Mercredi 25 novembre, à l'occasion de la Journée internationale pour l'élimination de la violence à l'égard des femmes, l'association d'amitié hispano-française Mujeres Avenir organisait comme chaque année à cette date un débat, intitulé en cette édition : "Perspective et réponse politique et judiciaire à la violence de genre en 2020".

 

Les débats introduits par la Présidente de l'association, Maria Luisa de Contès, modérés par la Coordinatrice contre la violence de genre au sein du ministère espagnol des Affaires étrangères, ont réuni autour de la table quatre femmes, deux Françaises et deux Espagnoles : Mariel Garrigos, magistrate de liaison entre la France et l'Espagne, Marie-Christine Lang, Consule générale de France à Madrid, Maria Celsa Nuño Garcia, du ministère espagnol des Affaires extérieures et Carmen Delgado, magistrate.

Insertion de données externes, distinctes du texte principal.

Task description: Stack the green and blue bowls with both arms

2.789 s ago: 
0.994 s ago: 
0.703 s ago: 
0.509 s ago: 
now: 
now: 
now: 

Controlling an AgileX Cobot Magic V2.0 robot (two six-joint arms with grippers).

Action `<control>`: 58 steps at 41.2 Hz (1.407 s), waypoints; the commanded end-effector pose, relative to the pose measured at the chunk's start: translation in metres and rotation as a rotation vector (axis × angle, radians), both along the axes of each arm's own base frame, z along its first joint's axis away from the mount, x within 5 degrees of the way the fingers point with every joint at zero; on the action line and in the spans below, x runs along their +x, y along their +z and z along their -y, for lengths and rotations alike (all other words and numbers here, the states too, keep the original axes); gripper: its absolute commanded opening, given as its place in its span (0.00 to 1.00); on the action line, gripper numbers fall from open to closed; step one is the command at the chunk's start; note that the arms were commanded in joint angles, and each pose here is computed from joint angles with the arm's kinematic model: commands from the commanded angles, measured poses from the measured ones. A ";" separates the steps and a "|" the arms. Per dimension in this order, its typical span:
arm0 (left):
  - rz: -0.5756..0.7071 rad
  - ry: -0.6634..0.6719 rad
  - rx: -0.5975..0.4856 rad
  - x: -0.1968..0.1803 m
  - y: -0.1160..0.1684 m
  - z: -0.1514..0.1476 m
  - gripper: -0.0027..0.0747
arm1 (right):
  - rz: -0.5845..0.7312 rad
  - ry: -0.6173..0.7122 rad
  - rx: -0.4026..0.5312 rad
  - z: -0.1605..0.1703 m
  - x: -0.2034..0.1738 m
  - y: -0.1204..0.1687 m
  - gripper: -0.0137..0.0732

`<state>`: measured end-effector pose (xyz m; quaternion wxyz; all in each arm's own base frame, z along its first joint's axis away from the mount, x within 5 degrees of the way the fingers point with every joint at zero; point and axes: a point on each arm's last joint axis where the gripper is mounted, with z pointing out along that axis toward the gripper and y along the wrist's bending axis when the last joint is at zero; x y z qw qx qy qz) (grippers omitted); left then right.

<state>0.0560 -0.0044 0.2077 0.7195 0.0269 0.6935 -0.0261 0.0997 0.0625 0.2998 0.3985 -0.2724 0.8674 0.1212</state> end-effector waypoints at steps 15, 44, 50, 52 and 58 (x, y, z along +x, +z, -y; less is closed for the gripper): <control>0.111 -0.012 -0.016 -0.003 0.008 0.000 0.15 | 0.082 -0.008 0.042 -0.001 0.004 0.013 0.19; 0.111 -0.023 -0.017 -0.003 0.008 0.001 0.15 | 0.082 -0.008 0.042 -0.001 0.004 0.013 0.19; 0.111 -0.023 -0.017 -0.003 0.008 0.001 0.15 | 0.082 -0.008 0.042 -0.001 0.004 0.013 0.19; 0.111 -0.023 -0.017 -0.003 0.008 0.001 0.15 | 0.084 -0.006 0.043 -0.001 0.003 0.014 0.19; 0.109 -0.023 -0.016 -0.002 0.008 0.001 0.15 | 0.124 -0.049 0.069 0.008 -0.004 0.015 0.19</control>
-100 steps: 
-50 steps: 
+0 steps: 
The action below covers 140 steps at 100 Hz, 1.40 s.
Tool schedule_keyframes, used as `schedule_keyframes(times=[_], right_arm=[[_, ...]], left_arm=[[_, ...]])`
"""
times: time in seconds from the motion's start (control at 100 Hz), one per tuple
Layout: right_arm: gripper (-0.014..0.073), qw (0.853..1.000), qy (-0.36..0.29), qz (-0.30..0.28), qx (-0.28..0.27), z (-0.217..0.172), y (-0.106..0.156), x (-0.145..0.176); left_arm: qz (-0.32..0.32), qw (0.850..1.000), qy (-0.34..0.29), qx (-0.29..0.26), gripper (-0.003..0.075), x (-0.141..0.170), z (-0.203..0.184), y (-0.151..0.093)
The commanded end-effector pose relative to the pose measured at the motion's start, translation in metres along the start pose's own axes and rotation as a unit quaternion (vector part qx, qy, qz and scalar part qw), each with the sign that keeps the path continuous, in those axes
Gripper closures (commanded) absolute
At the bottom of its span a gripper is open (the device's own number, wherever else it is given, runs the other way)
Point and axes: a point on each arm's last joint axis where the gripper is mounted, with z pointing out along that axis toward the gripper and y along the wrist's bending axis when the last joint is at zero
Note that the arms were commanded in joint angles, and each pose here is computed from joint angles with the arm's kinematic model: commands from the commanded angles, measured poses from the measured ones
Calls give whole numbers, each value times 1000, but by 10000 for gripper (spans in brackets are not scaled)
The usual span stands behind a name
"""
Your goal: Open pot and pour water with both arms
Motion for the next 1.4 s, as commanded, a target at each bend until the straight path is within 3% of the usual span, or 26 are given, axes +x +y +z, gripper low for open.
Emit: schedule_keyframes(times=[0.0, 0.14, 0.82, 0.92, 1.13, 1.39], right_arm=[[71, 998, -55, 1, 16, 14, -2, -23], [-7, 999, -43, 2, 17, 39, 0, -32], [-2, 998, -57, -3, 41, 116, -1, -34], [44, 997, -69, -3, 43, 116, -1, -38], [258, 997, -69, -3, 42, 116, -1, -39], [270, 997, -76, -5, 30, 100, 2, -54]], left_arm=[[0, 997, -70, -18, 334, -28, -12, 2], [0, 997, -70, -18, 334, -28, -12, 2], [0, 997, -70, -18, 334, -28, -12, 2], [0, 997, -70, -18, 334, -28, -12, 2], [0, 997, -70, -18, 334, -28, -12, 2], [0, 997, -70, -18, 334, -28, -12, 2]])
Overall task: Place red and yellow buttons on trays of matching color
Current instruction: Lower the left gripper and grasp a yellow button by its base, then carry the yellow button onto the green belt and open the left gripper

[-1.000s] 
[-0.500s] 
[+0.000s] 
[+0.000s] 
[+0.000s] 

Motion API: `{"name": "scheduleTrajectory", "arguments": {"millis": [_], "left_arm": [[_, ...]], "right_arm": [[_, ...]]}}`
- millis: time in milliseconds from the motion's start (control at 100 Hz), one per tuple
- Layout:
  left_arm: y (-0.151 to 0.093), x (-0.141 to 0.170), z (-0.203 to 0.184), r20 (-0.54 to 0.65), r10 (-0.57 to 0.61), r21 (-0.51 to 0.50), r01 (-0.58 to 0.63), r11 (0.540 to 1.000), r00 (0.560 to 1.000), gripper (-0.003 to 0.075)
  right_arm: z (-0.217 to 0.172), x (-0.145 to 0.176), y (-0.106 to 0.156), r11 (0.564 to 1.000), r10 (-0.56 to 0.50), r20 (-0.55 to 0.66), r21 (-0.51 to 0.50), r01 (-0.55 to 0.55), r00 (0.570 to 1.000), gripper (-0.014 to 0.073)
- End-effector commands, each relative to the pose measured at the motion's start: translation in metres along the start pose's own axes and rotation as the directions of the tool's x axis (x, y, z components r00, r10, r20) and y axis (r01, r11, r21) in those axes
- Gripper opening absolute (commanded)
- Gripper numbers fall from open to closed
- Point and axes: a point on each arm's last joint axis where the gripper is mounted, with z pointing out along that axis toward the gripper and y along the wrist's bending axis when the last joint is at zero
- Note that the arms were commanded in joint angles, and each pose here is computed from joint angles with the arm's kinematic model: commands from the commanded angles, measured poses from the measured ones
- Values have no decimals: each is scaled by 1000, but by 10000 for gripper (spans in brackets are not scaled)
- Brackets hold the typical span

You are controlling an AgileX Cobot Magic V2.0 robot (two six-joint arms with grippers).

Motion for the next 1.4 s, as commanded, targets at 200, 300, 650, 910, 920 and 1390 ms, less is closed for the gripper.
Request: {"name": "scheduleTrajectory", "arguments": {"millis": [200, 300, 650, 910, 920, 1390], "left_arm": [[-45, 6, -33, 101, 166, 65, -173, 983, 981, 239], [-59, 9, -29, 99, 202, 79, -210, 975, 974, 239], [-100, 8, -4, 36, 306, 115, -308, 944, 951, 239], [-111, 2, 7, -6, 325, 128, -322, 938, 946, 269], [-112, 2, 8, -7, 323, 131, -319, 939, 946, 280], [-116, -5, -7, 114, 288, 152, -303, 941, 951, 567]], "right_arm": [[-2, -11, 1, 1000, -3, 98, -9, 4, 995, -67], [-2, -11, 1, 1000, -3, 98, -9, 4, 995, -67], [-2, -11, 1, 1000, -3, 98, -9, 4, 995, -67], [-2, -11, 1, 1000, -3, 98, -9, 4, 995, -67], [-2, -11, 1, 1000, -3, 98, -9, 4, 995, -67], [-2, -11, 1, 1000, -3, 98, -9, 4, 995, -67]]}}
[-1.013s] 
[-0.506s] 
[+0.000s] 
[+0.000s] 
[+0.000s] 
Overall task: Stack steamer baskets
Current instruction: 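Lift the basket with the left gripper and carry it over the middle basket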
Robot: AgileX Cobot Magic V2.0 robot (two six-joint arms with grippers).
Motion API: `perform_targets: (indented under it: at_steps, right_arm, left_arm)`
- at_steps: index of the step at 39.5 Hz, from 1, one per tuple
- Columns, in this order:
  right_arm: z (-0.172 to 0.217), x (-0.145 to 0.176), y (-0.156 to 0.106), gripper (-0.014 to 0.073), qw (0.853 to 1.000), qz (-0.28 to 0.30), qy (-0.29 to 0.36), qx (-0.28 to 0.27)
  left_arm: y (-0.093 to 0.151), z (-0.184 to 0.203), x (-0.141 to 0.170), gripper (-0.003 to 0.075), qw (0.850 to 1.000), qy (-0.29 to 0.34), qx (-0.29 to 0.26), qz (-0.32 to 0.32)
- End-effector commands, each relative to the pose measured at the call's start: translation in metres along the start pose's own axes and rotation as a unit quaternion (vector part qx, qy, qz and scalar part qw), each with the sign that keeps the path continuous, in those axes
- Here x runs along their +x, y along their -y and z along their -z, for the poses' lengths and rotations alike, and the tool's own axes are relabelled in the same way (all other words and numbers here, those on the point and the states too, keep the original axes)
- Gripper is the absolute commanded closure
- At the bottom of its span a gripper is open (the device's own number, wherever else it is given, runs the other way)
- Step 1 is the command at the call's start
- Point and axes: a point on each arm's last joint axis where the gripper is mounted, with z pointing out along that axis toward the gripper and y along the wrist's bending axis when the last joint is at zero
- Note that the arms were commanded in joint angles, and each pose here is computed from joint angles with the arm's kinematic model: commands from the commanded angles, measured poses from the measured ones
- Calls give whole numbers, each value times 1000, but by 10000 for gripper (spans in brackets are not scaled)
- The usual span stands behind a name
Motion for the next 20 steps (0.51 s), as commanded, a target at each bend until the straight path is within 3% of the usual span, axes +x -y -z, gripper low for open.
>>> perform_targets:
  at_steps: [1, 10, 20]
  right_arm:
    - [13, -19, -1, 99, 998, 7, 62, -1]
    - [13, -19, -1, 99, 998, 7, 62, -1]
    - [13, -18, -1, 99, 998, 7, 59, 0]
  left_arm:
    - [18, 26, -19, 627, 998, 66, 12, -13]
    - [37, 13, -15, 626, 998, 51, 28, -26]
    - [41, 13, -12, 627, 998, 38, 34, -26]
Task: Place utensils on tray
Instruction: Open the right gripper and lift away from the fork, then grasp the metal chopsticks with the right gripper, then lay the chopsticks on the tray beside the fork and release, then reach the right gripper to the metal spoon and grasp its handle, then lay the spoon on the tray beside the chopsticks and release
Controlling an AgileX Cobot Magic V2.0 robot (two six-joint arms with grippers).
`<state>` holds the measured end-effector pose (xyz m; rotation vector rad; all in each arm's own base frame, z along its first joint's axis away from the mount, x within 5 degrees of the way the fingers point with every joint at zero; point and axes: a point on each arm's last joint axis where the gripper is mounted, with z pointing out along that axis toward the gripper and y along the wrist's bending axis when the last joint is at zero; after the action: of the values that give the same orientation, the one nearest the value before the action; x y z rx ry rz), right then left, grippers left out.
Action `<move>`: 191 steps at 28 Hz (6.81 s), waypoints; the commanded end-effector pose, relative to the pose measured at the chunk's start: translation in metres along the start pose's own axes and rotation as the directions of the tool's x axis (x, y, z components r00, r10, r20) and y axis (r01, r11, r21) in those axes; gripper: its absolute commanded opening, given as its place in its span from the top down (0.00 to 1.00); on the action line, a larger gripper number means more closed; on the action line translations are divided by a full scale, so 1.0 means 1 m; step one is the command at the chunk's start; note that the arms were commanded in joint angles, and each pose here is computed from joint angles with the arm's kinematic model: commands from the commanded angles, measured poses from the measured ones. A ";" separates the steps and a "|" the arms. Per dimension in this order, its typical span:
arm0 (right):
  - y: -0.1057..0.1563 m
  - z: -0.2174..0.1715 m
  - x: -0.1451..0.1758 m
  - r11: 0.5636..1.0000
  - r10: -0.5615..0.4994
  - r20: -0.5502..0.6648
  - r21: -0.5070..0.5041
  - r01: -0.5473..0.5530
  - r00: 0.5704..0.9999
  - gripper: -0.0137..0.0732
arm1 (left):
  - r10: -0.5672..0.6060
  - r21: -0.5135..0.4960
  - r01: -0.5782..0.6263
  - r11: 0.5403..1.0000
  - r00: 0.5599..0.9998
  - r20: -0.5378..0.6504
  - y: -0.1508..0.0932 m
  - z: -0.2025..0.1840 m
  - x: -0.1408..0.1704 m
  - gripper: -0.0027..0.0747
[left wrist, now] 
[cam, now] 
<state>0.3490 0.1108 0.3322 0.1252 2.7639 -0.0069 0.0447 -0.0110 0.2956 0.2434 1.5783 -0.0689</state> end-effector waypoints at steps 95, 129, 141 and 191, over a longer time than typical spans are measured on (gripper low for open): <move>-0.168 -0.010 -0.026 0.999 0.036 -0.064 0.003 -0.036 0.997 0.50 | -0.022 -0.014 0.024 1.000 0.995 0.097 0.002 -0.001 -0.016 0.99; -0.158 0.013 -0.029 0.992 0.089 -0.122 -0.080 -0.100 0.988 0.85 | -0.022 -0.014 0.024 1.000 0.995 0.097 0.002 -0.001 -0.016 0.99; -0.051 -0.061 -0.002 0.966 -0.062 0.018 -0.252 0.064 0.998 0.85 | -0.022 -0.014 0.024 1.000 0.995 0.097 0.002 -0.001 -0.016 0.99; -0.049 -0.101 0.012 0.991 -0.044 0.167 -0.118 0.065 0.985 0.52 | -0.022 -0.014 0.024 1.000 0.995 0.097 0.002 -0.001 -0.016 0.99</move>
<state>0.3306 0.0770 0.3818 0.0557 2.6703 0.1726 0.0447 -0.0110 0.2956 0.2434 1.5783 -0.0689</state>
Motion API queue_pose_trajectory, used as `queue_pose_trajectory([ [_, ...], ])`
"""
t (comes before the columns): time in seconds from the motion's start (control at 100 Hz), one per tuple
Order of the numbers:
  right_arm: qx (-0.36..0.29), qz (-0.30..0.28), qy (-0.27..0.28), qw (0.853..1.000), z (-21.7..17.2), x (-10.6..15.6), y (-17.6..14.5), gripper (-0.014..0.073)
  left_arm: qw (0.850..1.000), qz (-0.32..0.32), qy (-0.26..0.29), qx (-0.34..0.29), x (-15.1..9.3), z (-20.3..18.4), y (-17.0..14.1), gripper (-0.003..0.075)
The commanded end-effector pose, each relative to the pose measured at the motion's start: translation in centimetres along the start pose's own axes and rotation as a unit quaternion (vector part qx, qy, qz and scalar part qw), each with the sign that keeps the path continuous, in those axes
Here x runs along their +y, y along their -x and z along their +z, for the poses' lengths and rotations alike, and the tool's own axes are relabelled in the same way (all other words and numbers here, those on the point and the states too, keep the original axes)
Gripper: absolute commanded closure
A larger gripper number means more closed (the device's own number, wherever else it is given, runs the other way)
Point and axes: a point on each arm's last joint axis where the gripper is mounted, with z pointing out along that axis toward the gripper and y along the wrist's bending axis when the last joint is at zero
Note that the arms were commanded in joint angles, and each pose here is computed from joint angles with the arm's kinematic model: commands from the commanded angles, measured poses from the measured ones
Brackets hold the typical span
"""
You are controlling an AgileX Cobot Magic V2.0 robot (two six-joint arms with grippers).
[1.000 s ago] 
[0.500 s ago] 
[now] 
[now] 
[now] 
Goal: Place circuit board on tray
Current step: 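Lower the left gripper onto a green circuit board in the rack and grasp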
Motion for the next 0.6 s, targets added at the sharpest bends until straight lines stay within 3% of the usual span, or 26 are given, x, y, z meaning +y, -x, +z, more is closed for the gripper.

La date est donc marquée au fer rouge dans le calendrier de l'association, qui œuvre dans le cadre de l'amitié entre la France et l'Espagne, avec comme mot d'ordre de s'inspirer des bonnes pratiques développées de part et d'autre des Pyrénées. Le 25 Novembre constitue ainsi l'occasion de rappeler qu'en matière de violence de genre, l'Espagne constitue un modèle pour la France, avec un arsenal législatif précurseur, élaboré dès 2004, et ayant inspiré une partie des mesures appliquées en France. Mais surtout, la date constitue un triste anniversaire dont on aimerait bien se passer mais qui, année après année, se révèle toujours nécessaire, avec des chiffres qui montrent que non seulement à l'échelle mondiale la violence faite aux femmes perdure, mais qu'au sein même de nos sociétés espagnoles et françaises, elle continue à bénéficier d'une inadmissible tolérance sociale.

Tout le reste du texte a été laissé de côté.